好きだけど別れる、身を引く?ことが、「恩知らず」になるという思いの状況が、イメージできませんでした。
ところが、先日、病院の待ち時間、2時間くらいその歌ばかりをリピートしていたとき、ふと一つのイメージがこの曲に重なりました。
それは、普通学級をあきらめるときの子どもの気持ちでした。
普通高校をあきらめるときの子どもの気持ちでした。
もちろん、これは私だけのイメージです。
でも、そう思うと、
《たくさんの 親切 心配をありがとう。
たくさんの気づかい 人生をありがとう》と、
口にする人の気持ちが素直に心に降りてきました。
そして、高校の合格発表で、自分の番号がないとき、涙を抑えられない母親の背中に手をまわし、「ごめんなさい」とつぶやく子どもたち一人一人の声が、いくつもいくつも聞こえてきました。

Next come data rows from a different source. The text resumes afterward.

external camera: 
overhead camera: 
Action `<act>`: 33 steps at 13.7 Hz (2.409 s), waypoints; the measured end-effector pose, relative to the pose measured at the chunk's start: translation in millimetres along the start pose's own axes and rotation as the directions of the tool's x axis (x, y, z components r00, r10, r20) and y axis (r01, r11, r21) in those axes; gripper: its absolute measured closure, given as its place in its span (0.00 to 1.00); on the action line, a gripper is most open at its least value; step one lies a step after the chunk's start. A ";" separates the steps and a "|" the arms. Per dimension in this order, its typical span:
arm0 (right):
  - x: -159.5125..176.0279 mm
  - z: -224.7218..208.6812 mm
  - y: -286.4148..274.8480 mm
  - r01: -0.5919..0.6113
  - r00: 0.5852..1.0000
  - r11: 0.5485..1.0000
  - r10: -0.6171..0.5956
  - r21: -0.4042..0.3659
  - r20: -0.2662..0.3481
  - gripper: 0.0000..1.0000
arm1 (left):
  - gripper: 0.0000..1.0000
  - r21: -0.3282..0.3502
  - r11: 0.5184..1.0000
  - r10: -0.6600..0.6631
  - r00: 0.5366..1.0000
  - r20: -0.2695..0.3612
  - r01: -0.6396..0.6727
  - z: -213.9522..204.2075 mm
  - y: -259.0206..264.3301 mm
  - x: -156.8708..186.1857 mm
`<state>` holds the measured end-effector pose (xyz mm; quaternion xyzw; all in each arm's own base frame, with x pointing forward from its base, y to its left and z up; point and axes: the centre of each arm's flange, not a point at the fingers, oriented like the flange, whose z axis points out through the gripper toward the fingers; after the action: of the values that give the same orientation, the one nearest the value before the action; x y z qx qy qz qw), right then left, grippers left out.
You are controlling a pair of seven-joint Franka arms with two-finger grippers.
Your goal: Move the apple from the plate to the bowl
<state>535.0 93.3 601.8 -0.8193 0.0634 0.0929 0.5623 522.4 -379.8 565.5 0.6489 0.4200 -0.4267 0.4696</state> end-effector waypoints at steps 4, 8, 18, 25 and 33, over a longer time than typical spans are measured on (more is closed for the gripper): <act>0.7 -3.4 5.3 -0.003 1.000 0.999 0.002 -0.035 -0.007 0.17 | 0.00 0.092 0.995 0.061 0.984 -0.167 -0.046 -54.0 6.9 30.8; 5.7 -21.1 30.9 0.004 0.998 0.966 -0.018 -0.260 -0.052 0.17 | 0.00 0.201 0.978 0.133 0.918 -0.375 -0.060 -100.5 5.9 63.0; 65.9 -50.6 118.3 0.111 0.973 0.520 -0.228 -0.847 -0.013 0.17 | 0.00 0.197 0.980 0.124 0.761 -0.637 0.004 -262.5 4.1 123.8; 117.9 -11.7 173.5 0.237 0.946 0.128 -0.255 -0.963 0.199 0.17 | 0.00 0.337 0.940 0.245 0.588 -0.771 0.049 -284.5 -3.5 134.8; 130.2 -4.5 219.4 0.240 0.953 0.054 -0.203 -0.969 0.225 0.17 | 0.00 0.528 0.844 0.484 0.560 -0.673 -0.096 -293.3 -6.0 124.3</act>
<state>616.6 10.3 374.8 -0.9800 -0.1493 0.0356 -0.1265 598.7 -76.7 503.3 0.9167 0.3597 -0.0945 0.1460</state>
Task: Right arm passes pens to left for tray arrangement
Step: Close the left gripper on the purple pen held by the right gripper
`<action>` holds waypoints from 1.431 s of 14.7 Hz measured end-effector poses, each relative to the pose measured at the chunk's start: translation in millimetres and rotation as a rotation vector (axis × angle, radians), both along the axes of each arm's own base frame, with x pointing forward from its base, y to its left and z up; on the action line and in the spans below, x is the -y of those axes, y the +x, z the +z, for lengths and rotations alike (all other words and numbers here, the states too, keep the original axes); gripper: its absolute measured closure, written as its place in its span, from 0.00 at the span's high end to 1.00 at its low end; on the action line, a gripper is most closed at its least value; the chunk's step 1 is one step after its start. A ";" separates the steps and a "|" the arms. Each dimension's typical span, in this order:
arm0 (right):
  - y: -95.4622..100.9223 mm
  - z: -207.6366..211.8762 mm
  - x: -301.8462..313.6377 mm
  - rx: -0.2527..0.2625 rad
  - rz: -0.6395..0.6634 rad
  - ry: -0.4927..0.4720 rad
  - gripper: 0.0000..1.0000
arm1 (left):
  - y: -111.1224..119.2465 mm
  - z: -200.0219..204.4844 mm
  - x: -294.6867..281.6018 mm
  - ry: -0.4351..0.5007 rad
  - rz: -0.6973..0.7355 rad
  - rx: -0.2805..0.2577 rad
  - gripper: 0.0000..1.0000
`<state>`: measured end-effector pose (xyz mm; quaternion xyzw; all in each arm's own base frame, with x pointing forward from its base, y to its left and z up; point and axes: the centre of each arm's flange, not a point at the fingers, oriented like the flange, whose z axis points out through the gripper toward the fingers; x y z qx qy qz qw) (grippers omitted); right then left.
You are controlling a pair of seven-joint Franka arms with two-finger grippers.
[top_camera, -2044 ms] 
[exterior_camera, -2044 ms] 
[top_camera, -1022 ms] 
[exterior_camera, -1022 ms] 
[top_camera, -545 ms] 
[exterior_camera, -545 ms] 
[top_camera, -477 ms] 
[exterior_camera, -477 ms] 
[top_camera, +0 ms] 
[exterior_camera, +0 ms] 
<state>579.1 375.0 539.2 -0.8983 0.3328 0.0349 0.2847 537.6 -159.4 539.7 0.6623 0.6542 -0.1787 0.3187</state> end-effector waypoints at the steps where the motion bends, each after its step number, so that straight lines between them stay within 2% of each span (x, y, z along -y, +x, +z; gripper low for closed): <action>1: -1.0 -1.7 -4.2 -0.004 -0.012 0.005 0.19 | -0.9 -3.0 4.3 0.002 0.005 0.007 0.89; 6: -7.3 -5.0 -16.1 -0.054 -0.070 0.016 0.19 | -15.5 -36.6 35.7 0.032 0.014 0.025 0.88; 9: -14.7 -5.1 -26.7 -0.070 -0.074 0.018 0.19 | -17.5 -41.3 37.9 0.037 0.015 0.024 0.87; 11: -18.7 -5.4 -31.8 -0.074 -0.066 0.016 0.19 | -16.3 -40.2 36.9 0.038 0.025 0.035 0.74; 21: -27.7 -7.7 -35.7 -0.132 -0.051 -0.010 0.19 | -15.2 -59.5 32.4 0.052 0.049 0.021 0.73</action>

定員が20人空いていようと、30人空いていようと、追加募集の受験生がたった一人でも、その一人を不合格にする掲示板の前で、子どもたちは自分が悪いのだと間違うのです。
そして、母親にごめんなさいと謝るのです。
《心苦しい… 申し訳ない…
…このまま… 無理をさせては いけない》
入試の数か月前に、「やっぱり 受験やめる」と言い出したときのマナちゃんの思いも、同じ思いだったのだろうと思い出されます。
《…だから …これきり
…これで 楽になって
まだずっと(みんなと一緒の学校が)好きだけどごめん》
分けられた子どもが、自分のせいで分けられたのだと間違わないように。
子どもたちが誰もそんなふうに間違わなくてすむように。
わが子を、ただ地域の子どもの一人として守るために、親がボロボロになることのないように。